INSTRUCTIONS TO FOLLOW: Please reproduce the whole listing without altering anything.
##### COLLECTED MATERIAL
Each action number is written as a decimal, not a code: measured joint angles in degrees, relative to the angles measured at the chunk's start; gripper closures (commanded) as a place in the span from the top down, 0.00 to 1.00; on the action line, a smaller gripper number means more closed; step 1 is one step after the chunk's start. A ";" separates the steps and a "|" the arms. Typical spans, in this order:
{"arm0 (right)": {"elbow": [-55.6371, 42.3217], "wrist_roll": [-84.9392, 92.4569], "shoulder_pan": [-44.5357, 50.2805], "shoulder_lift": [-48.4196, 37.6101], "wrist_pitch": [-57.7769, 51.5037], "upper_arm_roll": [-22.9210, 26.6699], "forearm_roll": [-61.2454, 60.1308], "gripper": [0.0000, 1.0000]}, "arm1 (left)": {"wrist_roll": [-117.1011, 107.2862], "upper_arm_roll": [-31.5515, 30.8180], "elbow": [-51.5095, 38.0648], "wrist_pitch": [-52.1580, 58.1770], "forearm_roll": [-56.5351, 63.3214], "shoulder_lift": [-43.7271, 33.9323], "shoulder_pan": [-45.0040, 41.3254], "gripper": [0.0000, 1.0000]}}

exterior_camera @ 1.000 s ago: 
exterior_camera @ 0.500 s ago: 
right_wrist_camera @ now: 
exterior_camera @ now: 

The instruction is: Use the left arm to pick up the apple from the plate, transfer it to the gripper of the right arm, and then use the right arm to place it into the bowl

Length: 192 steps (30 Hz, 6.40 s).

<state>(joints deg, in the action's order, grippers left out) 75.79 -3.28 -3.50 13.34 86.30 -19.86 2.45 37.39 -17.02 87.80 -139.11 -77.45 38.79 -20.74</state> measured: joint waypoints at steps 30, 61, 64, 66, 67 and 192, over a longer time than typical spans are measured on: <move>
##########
ANSWER SECTION:
Each action number is written as a decimal, not a code: measured joint angles in degrees, relative to the angles measured at the chunk's start; gripper closures (commanded) as a place in the span from the top down, 0.00 to 1.00; on the action line, a smaller gripper number means more closed; step 1 is one step after the chunk's start. A ";" separates the steps and a "|" the arms. Typical spans, in this order:
{"arm0 (right)": {"elbow": [-55.6371, 42.3217], "wrist_roll": [-84.9392, 92.4569], "shoulder_pan": [-44.5357, 50.2805], "shoulder_lift": [-48.4196, 37.6101], "wrist_pitch": [-57.7769, 51.5037], "upper_arm_roll": [-22.9210, 26.6699], "forearm_roll": [-61.2454, 60.1308], "gripper": [0.0000, 1.0000]}, "arm1 (left)": {"wrist_roll": [-117.1011, 107.2862], "upper_arm_roll": [-31.5515, 30.8180], "elbow": [-51.5095, 38.0648], "wrist_pitch": [-52.1580, 58.1770], "forearm_roll": [-56.5351, 63.3214], "shoulder_lift": [-43.7271, 33.9323], "shoulder_pan": [-45.0040, 41.3254], "gripper": [0.0000, 1.0000]}}

exterior_camera @ 1.000 s ago: 
exterior_camera @ 0.500 s ago: 
right_wrist_camera @ now: 
exterior_camera @ now: 

The instruction is: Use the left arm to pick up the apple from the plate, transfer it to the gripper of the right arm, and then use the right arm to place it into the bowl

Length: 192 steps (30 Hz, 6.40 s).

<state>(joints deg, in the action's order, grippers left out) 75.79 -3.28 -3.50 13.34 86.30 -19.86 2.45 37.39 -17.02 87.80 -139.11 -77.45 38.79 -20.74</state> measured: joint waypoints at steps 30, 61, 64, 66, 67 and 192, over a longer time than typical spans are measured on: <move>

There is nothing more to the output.